2008年10月20日、中国第25次南極科学調査隊を乗せた観測船雪竜号が上海を出航しました。今回の最大の目的は南極大陸内陸部に新しい拠点「崑崙ステーション」を建設することで、2009年1月に完成の予定。
世界規模の極地科学調査活動である国際極地年活動(IPY)の第一回活動が行われたのは1882年のこと。その後、1932年・1957年にも実施され、1957年には南極条約の締結が促進されました。2007−2008年第四回国際極地年活動に当たり、中国は初めて参加を表明、2007年3月1日から「2007−2008年国際極地年中国行動」がスタートしました。中国の極地活動は“一船三站”と呼ばれています。観測船雪竜号と南極の長城(1985年建設)・中山両ステーション(1989年建設)、北極の黄河ステーション(2004年建設)で、1984年に最初の南極観測隊を派遣して以来、次第に態勢を整えて今回の参加につなげたのです。

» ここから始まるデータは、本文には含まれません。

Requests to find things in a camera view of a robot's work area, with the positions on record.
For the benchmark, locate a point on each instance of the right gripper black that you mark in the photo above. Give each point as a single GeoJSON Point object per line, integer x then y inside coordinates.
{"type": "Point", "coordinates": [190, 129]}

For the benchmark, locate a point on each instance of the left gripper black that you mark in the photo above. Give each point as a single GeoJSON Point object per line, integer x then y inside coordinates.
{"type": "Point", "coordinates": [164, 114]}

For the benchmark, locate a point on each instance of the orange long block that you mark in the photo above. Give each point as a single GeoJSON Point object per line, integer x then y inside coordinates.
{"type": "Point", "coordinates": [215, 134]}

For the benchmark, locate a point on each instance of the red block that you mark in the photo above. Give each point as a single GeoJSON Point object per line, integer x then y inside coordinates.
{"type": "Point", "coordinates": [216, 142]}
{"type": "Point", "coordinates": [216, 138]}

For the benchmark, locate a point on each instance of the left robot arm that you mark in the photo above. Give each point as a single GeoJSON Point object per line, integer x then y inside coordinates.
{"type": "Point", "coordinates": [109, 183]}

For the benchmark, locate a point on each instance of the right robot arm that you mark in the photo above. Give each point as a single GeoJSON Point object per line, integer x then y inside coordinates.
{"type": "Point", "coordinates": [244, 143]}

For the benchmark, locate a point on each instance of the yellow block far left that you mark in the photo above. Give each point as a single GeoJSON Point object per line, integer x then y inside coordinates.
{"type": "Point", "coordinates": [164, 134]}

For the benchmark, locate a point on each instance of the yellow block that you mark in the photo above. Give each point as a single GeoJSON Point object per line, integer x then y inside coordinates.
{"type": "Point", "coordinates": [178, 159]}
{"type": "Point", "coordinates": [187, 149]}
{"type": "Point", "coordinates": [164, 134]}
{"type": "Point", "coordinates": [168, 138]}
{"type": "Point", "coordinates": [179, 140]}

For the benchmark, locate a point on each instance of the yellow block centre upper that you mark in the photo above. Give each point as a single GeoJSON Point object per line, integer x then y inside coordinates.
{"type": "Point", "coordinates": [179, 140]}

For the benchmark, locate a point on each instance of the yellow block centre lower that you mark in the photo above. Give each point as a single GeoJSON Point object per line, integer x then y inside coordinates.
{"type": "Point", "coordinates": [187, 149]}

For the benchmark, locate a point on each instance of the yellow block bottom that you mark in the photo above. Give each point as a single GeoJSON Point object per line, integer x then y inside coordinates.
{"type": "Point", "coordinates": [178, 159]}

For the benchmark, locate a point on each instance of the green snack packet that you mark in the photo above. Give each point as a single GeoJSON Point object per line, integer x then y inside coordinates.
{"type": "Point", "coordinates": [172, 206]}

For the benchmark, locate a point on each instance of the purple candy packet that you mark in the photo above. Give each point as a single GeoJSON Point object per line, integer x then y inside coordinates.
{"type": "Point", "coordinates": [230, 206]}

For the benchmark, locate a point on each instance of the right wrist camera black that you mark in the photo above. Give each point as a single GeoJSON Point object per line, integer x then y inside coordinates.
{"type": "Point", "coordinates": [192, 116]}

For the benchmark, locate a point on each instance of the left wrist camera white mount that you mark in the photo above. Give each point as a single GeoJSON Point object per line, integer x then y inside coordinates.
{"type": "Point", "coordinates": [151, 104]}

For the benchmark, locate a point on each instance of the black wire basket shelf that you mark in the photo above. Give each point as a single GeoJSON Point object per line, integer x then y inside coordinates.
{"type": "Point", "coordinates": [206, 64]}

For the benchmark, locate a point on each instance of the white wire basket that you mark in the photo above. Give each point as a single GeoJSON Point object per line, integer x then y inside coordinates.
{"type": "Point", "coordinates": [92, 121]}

今回の参加の中心プロジェクトは“熊猫計画”(パンダプラン)と呼ばれています。その趣旨は南極地域と地球全体の気候及びその変化との関連性を探るもので、氷・岩石・堆積物などを採取し、海洋や大気の観測を進める内容になっています。こうした計画に沿って、2007年には雪竜号の大改造が行われ、2007年11月12日に第24次科学調査隊が南極に向かいました。その主目的は ①内陸部に新しい拠点を築くための測量調査 ②国際極地年中国行動項目の実施 ③極地調査能力の向上 で、特に①についてはドームA(南極を覆っている氷塊の中でも最も内陸部にあり、最も標高が高い)地域の観測を行い、5万分の一の精密な地形図を作製すること、③については従来の長城・中山2ステーションを大幅に改造し機能アップを図ることが重要事項として挙げられました。こうした経過を経て2008年3月、中国は南極条約議定書に基づき、崑崙ステーション建設運営に関する包括的環境影響評価書案を締結国に対して公表し、冒頭の第25次南極科学調査隊による崑崙ステーション建設が始まったのです。
南極では米露が中心になって盛んな調査が行われ、協調と競争が交錯しています。気候変動など地球規模の問題で協力する一方、南極に眠る資源の争奪にも拍車がかかります。中国が南極の外縁部から内陸に拠点を求めた今回の積極的な参入はその一端ともいえましょう。